With no live buoy or gauge readings for the Champlain/Connecticut River VT corridor today, the clearest signal available is the seasonal transition already documented downstream: the Connecticut River's spring shad run is done, per The Fisherman — New England Freshwater, and the river has flipped into its summer pattern of channel catfish and bowfin activity in slack water. That kind of shift typically moves upriver with only a modest lag, so anglers on the Vermont stretch should expect similar conditions — warming water, reduced current urgency, and a bottom-bait catfish bite worth trying in deeper pools and eddies — to be arriving now or within the next week or two if it hasn't already.

On the bass side, the same freshwater desk describes ponds and lakes further south settling into a classic warm-weather pattern: topwater frogs, Whopper Ploppers, and Senkos working early and late, with shiners and night crawlers still productive after dark. That's a reasonable template for Champlain and VT's Connecticut River backwaters right now — expect largemouth to hold tight to weed edges and shallow cover at dawn and dusk, sliding deeper as the sun climbs, while smallmouth work rocky points, humps, and current breaks.

Walleye typically get harder to find on standard tackle as July water temperatures climb, pushing fish toward deeper basins and a tighter low-light or after-dark window. If that pattern holds, plan walleye trips around first and last light rather than midday.

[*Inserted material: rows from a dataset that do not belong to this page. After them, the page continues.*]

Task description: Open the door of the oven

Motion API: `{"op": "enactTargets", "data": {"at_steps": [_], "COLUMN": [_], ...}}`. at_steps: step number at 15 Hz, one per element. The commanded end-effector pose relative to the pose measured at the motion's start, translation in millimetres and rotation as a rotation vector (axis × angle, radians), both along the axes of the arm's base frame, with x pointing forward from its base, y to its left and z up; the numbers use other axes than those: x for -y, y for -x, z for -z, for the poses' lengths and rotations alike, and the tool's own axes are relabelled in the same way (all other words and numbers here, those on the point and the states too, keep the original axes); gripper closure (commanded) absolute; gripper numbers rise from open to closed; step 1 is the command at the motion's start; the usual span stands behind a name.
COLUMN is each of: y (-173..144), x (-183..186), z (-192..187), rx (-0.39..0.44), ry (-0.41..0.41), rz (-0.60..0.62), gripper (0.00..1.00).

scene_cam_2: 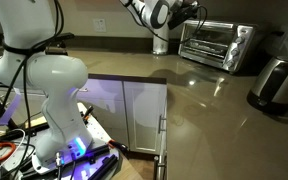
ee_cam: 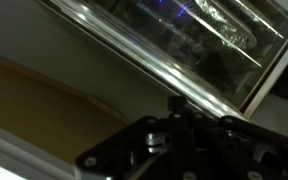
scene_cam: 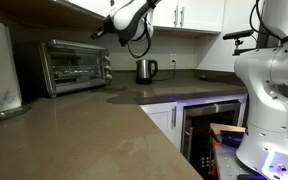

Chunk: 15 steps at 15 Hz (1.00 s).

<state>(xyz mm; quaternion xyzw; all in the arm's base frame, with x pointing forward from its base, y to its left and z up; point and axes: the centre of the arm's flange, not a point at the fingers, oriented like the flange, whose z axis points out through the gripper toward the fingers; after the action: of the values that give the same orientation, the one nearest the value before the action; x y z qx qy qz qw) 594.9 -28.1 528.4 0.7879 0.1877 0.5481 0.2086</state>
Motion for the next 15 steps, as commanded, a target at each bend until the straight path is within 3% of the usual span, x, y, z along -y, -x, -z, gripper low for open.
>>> {"op": "enactTargets", "data": {"at_steps": [1,6,15], "y": [-16,-30,-41], "x": [-6,-19,-31], "z": [-7,-22,4], "rx": [0.068,0.113,0.1], "ry": [0.059,0.056,0.077], "rz": [-0.012,-0.011,0.004], "gripper": [1.0,1.0,1.0]}}
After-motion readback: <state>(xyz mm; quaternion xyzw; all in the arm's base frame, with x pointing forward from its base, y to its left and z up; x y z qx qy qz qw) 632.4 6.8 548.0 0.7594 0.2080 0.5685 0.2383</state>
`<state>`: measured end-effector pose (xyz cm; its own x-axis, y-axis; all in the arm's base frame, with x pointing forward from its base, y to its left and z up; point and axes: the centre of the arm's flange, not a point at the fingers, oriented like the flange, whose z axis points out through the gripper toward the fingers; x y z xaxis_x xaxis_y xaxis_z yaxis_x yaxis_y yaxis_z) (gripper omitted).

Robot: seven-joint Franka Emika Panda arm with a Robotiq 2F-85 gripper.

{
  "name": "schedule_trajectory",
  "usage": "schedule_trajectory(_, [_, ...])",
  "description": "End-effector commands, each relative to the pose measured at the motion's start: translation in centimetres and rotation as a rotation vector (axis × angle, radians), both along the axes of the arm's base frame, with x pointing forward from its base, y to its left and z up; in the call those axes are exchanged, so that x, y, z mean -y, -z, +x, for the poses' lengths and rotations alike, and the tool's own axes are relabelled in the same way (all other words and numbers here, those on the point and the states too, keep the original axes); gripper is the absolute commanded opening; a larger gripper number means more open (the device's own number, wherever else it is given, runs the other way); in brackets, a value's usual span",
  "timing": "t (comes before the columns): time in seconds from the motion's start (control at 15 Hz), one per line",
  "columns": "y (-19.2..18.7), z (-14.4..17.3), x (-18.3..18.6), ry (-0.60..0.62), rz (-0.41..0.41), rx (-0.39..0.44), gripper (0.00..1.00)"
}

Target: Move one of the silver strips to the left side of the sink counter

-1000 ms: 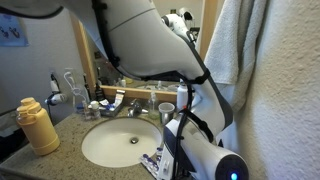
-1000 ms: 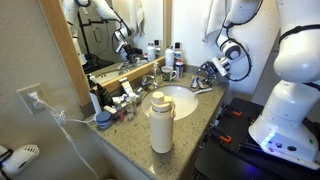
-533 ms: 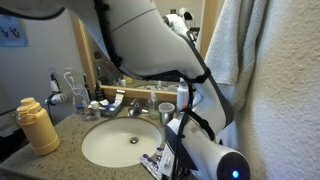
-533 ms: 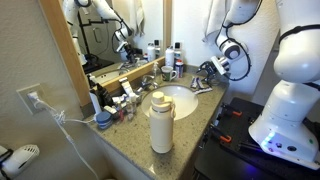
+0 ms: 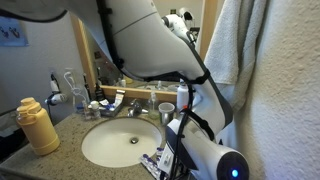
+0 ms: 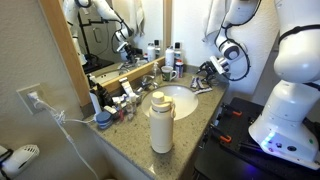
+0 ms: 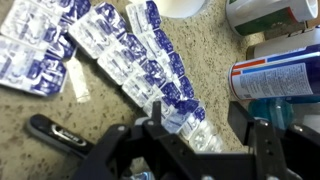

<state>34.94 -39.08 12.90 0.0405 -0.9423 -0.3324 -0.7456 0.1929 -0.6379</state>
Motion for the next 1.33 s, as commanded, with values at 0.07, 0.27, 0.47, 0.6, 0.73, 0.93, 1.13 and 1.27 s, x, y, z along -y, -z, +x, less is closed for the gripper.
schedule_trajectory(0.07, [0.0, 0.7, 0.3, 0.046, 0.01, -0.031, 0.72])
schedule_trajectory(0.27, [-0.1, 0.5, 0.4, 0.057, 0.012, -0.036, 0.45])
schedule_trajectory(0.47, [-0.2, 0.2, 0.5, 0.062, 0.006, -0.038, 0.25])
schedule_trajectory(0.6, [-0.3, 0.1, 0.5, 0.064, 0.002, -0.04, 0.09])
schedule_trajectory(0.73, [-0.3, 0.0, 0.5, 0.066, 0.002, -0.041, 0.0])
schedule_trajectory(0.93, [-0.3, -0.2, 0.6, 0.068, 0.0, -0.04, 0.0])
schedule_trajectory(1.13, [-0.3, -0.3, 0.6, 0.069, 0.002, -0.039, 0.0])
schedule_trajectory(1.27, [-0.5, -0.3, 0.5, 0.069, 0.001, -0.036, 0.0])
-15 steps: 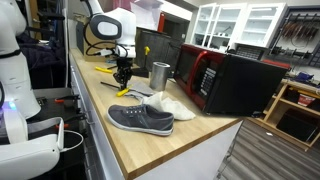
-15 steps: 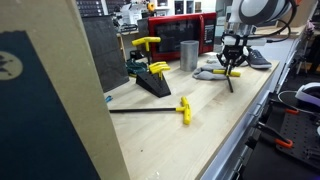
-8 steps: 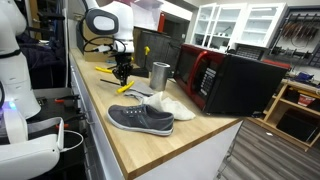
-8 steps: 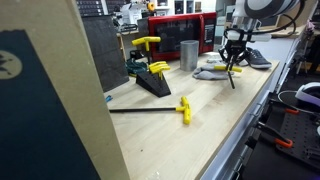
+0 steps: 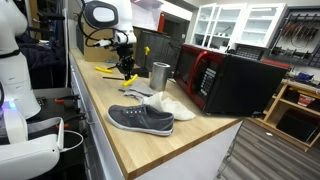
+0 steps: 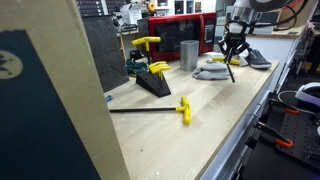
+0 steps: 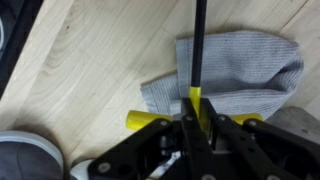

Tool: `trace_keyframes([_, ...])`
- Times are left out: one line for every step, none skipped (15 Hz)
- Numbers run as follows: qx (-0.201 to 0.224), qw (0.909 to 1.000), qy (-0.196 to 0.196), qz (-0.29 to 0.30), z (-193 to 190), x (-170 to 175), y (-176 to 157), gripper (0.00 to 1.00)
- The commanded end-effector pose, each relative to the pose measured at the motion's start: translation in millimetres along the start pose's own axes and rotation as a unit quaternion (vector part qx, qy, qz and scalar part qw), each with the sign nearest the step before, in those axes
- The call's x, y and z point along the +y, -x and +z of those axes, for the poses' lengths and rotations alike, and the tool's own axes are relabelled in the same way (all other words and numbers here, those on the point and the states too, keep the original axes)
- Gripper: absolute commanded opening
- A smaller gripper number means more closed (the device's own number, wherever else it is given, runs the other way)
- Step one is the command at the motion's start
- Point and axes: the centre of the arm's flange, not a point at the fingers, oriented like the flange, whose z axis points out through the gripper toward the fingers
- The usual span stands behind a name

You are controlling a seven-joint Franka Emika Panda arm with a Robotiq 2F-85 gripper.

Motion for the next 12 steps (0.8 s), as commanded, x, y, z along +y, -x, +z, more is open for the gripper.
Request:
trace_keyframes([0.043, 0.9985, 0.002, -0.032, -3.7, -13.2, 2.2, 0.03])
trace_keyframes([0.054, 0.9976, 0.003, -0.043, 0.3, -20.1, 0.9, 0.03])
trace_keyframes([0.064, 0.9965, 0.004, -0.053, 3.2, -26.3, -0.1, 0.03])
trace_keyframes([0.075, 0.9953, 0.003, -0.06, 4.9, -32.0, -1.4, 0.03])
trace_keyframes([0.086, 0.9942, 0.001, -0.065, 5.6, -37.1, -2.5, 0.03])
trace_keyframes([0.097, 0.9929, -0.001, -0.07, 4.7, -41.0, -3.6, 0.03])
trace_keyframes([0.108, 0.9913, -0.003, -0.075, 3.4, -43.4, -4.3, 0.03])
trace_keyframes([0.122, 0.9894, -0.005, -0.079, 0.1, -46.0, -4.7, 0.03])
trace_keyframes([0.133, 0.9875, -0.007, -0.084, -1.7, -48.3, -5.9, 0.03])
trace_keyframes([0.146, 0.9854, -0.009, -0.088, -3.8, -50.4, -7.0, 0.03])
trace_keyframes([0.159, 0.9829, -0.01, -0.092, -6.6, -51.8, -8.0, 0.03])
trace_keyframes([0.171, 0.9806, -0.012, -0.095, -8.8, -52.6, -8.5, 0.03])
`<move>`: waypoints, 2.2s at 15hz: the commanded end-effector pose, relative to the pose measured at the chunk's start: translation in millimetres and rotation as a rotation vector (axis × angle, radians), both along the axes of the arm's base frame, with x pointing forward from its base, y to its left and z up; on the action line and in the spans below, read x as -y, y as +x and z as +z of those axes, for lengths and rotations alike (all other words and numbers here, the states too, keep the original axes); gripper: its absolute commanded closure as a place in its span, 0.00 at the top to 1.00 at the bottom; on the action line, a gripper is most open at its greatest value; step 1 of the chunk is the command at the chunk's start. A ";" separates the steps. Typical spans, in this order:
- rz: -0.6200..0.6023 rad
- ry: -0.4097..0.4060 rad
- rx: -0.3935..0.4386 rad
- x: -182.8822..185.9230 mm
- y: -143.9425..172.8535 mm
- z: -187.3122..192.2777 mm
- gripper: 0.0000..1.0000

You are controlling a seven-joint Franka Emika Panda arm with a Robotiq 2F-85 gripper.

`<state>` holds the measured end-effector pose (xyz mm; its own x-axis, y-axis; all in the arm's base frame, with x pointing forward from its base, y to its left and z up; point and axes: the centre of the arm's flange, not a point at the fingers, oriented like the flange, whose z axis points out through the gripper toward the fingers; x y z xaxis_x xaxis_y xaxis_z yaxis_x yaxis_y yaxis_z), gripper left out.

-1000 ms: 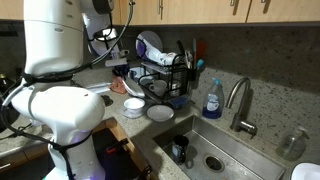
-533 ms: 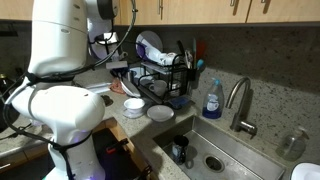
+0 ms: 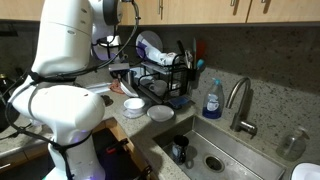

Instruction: Put the white bowl on the dish rack on the counter

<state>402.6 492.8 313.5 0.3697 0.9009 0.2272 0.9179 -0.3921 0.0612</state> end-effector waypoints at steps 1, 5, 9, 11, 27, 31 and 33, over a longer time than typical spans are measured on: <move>0.039 0.020 0.006 -6.9 12.0 2.1 0.04; 0.051 0.020 0.013 -8.9 18.2 -0.7 0.04; 0.052 0.027 0.025 -8.9 23.1 4.1 0.04; 0.055 0.028 0.029 -8.2 24.4 3.7 0.04; 0.024 0.008 0.000 3.3 41.1 -15.5 0.04; 0.007 0.007 -0.023 7.2 40.8 -17.3 0.04; -0.005 0.005 -0.039 9.6 40.6 -18.4 0.04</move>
<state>435.6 492.3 295.4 0.3730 0.8989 0.2297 0.9181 -0.3934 0.0486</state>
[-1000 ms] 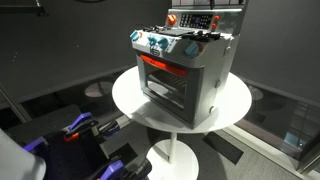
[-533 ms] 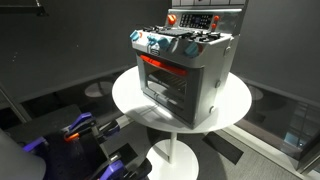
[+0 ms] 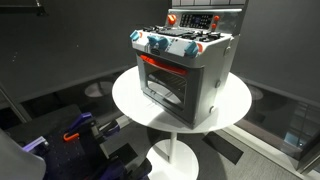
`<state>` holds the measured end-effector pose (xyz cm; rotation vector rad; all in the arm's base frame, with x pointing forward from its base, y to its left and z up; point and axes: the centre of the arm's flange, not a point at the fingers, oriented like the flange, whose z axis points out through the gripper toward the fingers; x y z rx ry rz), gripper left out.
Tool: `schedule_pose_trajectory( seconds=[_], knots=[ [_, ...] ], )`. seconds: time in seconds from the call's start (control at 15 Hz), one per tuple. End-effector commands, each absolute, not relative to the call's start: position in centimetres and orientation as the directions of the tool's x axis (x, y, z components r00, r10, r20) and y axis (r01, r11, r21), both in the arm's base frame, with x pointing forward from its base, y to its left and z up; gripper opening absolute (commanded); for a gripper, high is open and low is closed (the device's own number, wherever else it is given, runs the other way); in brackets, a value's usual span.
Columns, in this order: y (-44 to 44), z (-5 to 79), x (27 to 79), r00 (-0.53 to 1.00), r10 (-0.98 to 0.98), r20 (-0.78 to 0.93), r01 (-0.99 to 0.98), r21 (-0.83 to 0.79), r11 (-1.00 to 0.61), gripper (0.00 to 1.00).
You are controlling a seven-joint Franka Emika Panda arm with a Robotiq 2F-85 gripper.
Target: Press the top button on the stove
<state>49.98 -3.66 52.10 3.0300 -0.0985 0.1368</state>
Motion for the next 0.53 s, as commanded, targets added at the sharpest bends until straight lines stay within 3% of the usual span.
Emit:
schedule_pose_trajectory(
  seconds=[0.0, 0.47],
  knots=[
    [-3.5, 52.5, 46.1, 0.993, -0.087, 0.078, -0.093, 0.08, -0.992, 1.0],
    [-3.6, 51.9, 46.8, 0.995, -0.068, 0.072, -0.075, 0.095, -0.993, 1.0]
  ],
)
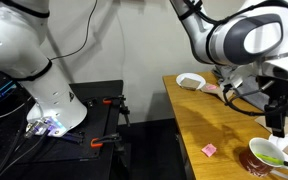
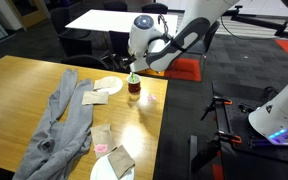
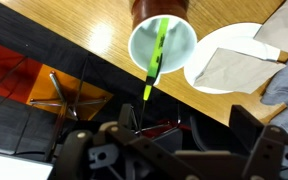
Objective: Take the pen out of the mug and put it on the table
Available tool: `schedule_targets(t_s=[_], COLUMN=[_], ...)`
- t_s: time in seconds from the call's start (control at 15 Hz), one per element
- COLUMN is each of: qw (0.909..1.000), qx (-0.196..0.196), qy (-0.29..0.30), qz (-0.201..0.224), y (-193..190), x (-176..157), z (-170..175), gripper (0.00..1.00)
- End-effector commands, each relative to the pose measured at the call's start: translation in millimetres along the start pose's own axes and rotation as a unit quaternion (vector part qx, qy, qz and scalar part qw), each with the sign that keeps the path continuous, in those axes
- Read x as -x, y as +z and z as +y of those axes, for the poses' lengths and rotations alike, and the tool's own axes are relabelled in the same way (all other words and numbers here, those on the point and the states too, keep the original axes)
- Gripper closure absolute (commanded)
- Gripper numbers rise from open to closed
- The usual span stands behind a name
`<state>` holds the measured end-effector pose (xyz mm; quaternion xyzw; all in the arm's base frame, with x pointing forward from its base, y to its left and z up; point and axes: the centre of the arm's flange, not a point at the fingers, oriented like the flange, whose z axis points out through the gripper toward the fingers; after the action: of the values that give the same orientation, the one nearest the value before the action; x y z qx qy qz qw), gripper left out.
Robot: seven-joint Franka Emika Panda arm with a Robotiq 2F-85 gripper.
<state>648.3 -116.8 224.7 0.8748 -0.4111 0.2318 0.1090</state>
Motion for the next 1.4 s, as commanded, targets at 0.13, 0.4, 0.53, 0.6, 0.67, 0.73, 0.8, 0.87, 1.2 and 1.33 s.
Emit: schedule_targets(t_s=[0.13, 0.4, 0.53, 0.6, 0.67, 0.73, 0.8, 0.87, 1.2, 1.33], qw=[0.9985, 0.9970, 0.9967, 0.9967, 0.9967, 0.9965, 0.9964, 0.9962, 0.9951, 0.9948], qx=[0.030, 0.045, 0.048, 0.049, 0.049, 0.050, 0.051, 0.052, 0.059, 0.061], qy=[0.032, 0.040, 0.038, 0.036, 0.033, 0.032, 0.031, 0.030, 0.031, 0.030], qz=[0.034, 0.048, 0.053, 0.054, 0.056, 0.059, 0.061, 0.063, 0.073, 0.076], y=[26, 43, 51, 55, 60, 64, 69, 73, 91, 96], x=[2, 3, 3, 3, 4, 4, 4, 5, 5, 4], z=[0, 2, 2, 2, 1, 1, 1, 1, 0, -1], gripper=[0.00, 0.00, 0.00, 0.00, 0.00, 0.00, 0.00, 0.00, 0.00, 0.00])
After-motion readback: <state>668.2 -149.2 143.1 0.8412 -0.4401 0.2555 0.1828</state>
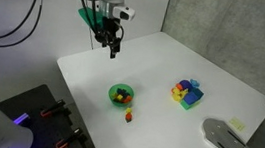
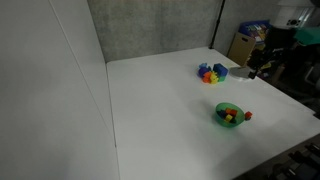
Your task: Remove one yellow block from the green bowl and put it on the table
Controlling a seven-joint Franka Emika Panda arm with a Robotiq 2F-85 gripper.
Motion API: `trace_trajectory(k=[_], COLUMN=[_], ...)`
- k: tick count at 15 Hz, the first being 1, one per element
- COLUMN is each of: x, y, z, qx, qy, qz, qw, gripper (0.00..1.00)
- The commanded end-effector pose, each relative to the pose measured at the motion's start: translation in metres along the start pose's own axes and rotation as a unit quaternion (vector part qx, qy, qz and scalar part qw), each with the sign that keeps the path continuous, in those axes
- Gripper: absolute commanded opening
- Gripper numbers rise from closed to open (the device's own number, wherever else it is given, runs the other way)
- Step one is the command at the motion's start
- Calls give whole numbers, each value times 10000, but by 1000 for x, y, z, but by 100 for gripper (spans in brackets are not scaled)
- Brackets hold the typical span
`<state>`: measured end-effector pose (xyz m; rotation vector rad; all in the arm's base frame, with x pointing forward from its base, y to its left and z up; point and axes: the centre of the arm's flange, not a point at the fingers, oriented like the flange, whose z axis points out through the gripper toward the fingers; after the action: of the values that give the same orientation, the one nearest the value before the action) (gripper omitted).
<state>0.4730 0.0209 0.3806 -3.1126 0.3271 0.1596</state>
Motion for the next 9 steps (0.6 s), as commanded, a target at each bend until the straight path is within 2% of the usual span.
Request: trace_trajectory(k=[1,5,9], x=[23,44,62], y=[4,6,13], z=[48,93,122], qx=[-107,-214,-215], qy=[-108,-143,-129], qz=[-52,-1,98], qw=[9999,9997,9996], gripper=[100,100,100])
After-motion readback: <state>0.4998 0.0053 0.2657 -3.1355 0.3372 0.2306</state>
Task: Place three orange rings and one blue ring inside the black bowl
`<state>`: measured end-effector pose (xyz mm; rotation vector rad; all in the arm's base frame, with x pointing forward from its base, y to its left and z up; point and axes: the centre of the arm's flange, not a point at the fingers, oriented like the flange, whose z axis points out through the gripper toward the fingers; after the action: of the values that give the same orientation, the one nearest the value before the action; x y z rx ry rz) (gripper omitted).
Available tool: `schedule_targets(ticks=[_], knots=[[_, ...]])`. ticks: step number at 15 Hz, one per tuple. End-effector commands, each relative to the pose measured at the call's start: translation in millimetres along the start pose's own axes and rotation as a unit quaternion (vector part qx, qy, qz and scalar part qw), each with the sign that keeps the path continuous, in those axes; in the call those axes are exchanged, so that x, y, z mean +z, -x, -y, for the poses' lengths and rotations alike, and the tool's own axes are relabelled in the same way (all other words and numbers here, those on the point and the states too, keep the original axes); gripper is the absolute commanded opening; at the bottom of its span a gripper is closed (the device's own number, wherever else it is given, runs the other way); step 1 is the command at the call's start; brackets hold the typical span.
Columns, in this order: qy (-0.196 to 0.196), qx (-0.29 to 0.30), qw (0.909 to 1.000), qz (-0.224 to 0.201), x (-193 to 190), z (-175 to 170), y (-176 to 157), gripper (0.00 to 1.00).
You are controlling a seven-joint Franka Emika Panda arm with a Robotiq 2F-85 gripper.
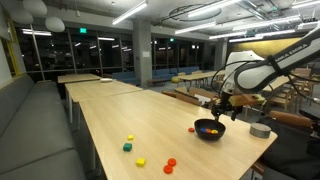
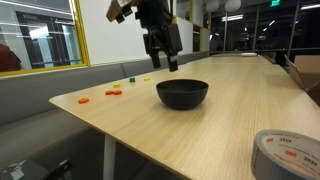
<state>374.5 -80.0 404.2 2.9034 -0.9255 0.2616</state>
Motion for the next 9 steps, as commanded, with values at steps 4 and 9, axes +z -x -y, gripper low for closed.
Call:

Without a current forecast feed, plan around the practical basics for this stretch of summer: build trips around dawn and dusk regardless of target species, watch for any incoming thunderstorm activity typical of mid-July in the Northeast, and check a local marine/weather forecast before heading out, especially for Champlain's open-water sections where wind can build quickly. Anglers should also keep an eye on updated regional shop and agency reports over the coming days, since today's intel is thin specifically for Vermont and the picture should sharpen as more localized reports come in.

Context

Today's feeds carry no direct reporting from Lake Champlain or the Vermont reaches of the Connecticut River, so this note is built on regional context rather than in-state testimony. The one concrete data point — the Connecticut River's spring shad run wrapping up, with catfish and bowfin picking up the slack, per The Fisherman — New England Freshwater — comes from the river's lower Connecticut stretch, not Vermont, but river-wide seasonal transitions like this typically move upstream on a short delay, making it a reasonable proxy for what's coming (or already arriving) in the VT sections.

For context, a mid-July timing for this transition is on schedule for typical New England patterns: shad runs on Northeast rivers generally wrap by late June to early July, and the shift toward catfish, bowfin, and warm-water bass patterns that shops further south are already describing lines up with what Champlain and VT river anglers should expect to be seeing now. Nothing in today's intel suggests an early or late season relative to normal.

We don't have a comparative signal for how this July stacks up against prior years for Vermont specifically — no historical Champlain or VT Connecticut River data was available in today's feeds — so that comparison isn't possible to make honestly right now. Anglers looking for a firmer read on the Champlain bite specifically should watch for updated regional shop reports, since today's angler intel skewed heavily toward coastal Massachusetts, Rhode Island, and Connecticut saltwater fisheries rather than Vermont freshwater.

Synthesized from real-time NOAA buoy data, USGS stream gauges, and current reports across regional fishing blogs, captain updates, and angler forums. Check local regulations before keeping fish. Never trust a single source for a trip decision.